“The moral high road to which we pretend to subscribe turns out to be something we live by on a highly selective basis.”
Wednesday, September 23, 2008
This is one of those pieces I almost didn’t write on the odd chance that someone who counts might actually read it and find my simple argument convincing.
I don’t like the government of Iran. I believe its leaders are reckless, dangerous people who pose a real threat to our friends, Israel in particular, in the region, to Western interests everywhere, and especially to the United States. I believe they have too little to lose, and way too much to gain from developing the technologies of terror. My fear is not so much that they would would use such weapons themselves, but that they might advertently or inadvertently disseminate their technology or the weapons themselves to others who would.
So on what basis do we, the United States, have the right to tell Iran that it can’t develop nuclear weapons? The obvious rationale would be that they represent a “clear and present danger” to our nation and its people in response to which we have every right to take preemptive action to defend ourselves. Neither common sense nor the law require that you wait until after you’ve been shot before protecting yourself, before preventing the shooter from pulling the trigger. But by what standard does Iran’s development of nuclear or any other weapons constitute a clear and present danger?
If, I don’t know, let’s say the Netherlands decided to develop its own nuclear weapons, would that constitute a clear and present danger? Would the international community demand that they cease and desist? Would we insist on humiliating them by inspecting their nuclear research facilities to make sure they were strictly for peaceful applications of nuclear technology? I doubt it, because we trust the Dutch, because they’re one of us. Developed. Western. Civilized, by our standards of course. Nice people. Tulips. Great tasting Amstel Light.
Suppose you’re, let’s say, black or Jewish, gay or, heaven forbid, all of the above. Despite laws which allow people in your state who have no criminal history to own guns, you have none. Guns make you nervous, and you’re opposed to them on moral grounds. Your next door neighbor, however, has no such misgivings. To make matters worse, he’s known to be an active member of some group that finds people of “your type” offensive and a threat to his own way of life. He has no compunction about expressing his dislike for you openly and aggressively. He hasn’t explicitly threatened you because there are laws against that, but he’s made it clear how he feels and plays with your fears with his rhetoric and body language at every opportunity, particularly in the presence of his friends who share similar beliefs. You’re understandably concerned, maybe even afraid. Maybe he won’t harm you himself, but there are people he knows who might, people he might encourage and support.

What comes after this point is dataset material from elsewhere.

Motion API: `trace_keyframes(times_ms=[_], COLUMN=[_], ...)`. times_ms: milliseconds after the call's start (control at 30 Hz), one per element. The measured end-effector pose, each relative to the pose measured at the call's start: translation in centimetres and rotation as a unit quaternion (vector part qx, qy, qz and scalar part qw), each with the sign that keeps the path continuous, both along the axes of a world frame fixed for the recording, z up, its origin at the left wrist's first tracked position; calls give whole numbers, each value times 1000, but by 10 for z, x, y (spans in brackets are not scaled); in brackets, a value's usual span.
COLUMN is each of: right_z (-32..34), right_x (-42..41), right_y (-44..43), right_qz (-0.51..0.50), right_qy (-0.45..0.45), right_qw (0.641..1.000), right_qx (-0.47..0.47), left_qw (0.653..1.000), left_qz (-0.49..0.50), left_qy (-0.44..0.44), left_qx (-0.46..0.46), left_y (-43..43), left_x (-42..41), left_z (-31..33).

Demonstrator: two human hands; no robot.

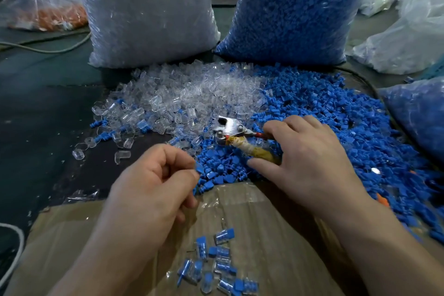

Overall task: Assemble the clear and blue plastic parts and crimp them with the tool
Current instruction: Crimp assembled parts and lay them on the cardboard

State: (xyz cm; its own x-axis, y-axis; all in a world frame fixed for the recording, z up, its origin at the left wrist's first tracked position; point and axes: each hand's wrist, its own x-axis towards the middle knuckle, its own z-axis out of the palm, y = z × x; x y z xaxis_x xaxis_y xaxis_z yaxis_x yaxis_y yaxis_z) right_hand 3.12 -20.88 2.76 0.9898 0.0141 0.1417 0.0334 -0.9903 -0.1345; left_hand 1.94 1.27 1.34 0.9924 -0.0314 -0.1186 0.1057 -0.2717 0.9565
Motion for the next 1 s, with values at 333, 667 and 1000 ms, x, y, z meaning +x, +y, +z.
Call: trace_keyframes(times_ms=[333, 667, 1000], right_z=[11, 8, 21], right_x=[-21, -32, -41], right_y=[26, 39, 48], right_qz=[114, 213, 55], right_qy=[-88, -98, 208], right_qw=[986, 967, 819], right_qx=[80, 97, 532], left_qw=[999, 998, 976], left_qz=[8, -15, -166], left_qy=[47, -58, -132], left_qx=[2, 28, 46], left_y=[-14, -9, 6], left_x=[-10, -16, -14], left_z=[10, 18, 17])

All that having been said, do you have a right to stop him from buying a gun, from exercising his legal, I dare say “sovereign” right to bear arms just because you find his beliefs and behavior objectionable, even scary? Perhaps you want to become an advocate for universal gun control, including preventing even you from owning a gun, but under what specific circumstances can you single him out, deprive him specifically and others sharing his points of view of their right to protect themselves against what they perceive, however misguidedly, as a danger to their way of life?
The moral high road to which we pretend to subscribe turns out to be something we live by on a highly selective basis. We have megatons of nuclear weapons ourselves and an arsenal of the highest tech conventional weapons on the planet – more than enough to scare the bejesus out of anyone, particularly a country like Iran that’s inclined not to trust our motives and knows we don’t like them. But they can’t have any. We pick who we defend and who we don’t – Georgia, for example, which Russia recently invaded – depending upon who they are and who we are defending them against. We basically do whatever we can get away with, based on the assumption that our judgment is generally infallible, and that ours is the only point of view that matters.
I’m not defending Iran and, believe me, I really don’t want them having nuclear weapons. For that matter, I don’t want anyone to have nuclear weapons, but that’s dreaming and off the point. Iran’s President, Mahmoud Ahmadinejad, claims, on behalf of his country, to have the sovereign right to develop nuclear or any other weapons they believe they need to defend themselves. I don’t want to, but I have to agree with him. In the absence of any hard evidence of a clear and present danger, why doesn’t Iran deserve the same right to bear arms that we reserve for ourselves as a nation, and individually? And if there is such evidence, then aren’t we compelled to take tangible, hard defensive action immediately? The fact that we don’t, and that even Israel for which the threat is close at hand hasn’t, would suggest that evidence doesn’t exist.